Today, the revenue that is recorded and the profits that are earned are not only more truthful, but sustainable. Today’s businesses are growing with muscle instead of fat, vegetables instead of lard. For those of you who know that in order to make some large profits trading equities, stocks not only need to meet expectations but surpass them. From today and into the near future, growth expectations will be different; they will be more accurate and conservative. This creates an excellent opportunity to exceed those expectations and profit greatly.

And that’s why I am BULLISH on stocks.

 
Midas Mulligan Magoo:
Dow's a horseshit indicator. 40% of it's growth this year is off Caterpillar alone. Can't believe how much people love the taste of sacred cows even when their flanks go rancid.
Agreed with Midas - the Dow needs to crawl into a hole and die. It's not representative of the market, and the financial media should stop reporting on it. S&P 500 is a far better bellweather.

That said though, I don't think it entirely discredits your analysis. The only thing that worries me is that prices tend to move in ways that are not directly tied to underlying company performance - there is a lot of emotion and "humanity" involved. It brings you back to the old adage that even if you are right, "the market can remain irrational longer than you can remain solvent."

- Capt K - "Prestige is like a powerful magnet that warps even your beliefs about what you enjoy. If you want to make ambitious people waste their time on errands, bait the hook with prestige." - Paul Graham
 

Stupid question- there was a lot of talk about Citi making a profit due to decreased loan loss reserves. Does this mean that they reduced the amount of money they set aside for future losses, or did they actually take money out of the piggy bank to make it look like they made more money? Its been a hectic day, I haven't had time to look over the reports they released in depth, but I saw a lot of conflicting wording today.

They would be crazy in this fragile environment to take money out of the piggy bank, but I could see Citi doing this.

 

Couple of Points

  1. The increased margin is pretty normal in a recession. Company's trim the fat. My roommate works in a role now that used ot have 5 people, now one.

  2. Agreed that headline comparisons are crap especially for volotile, accounting influenced numbers like Net Income.

  3. I think you are guilty of poor comparison in your stock price change vs net income change.
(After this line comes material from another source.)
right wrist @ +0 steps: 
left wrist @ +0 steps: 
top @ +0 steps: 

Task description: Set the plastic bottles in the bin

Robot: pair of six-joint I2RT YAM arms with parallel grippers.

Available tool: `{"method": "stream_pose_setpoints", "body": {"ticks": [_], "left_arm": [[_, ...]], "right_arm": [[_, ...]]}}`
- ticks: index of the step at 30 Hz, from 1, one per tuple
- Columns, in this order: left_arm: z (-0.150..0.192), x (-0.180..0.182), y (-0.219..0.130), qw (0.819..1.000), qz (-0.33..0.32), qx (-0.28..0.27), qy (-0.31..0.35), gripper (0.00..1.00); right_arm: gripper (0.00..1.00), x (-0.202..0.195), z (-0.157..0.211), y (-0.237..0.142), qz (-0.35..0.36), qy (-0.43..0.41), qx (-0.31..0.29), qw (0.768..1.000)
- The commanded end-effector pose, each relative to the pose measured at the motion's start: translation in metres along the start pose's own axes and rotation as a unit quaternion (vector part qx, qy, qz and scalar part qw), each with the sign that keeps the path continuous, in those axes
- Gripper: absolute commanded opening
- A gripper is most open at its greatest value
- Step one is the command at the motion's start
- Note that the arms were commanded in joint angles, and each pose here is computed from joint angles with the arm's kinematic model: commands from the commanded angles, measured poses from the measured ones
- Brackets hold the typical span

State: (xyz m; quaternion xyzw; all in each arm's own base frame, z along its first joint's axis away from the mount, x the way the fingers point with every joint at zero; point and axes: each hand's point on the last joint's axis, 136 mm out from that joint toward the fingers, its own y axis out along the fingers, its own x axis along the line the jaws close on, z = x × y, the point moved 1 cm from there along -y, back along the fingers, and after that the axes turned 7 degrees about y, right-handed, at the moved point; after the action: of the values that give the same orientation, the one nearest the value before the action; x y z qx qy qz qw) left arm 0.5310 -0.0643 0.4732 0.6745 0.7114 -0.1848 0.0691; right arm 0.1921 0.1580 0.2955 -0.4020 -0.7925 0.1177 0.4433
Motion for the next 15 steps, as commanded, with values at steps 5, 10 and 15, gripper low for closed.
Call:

For one thing stock prices shouldn't track net income, but cash flow (from a fundemental perspective). Also, equity prices are two volatile to compare using that analysis. Also I don't like the runrate 2 quarters approach. I think you have to do an LTM comparison.

 

All very valid points. I wish I had better software to run a more complete analysis. For how simple it was, it actually took a long time.

In regards to the comment of using cash flow instead of net income, I understand it. Especially if I was running a DCF. How reliable is that?

In regards to the Dow being sh*t, I don't know. My largest fund was started on August 12, 2009, and since then, the Dow has outperformed the S&P500 by 1.5%.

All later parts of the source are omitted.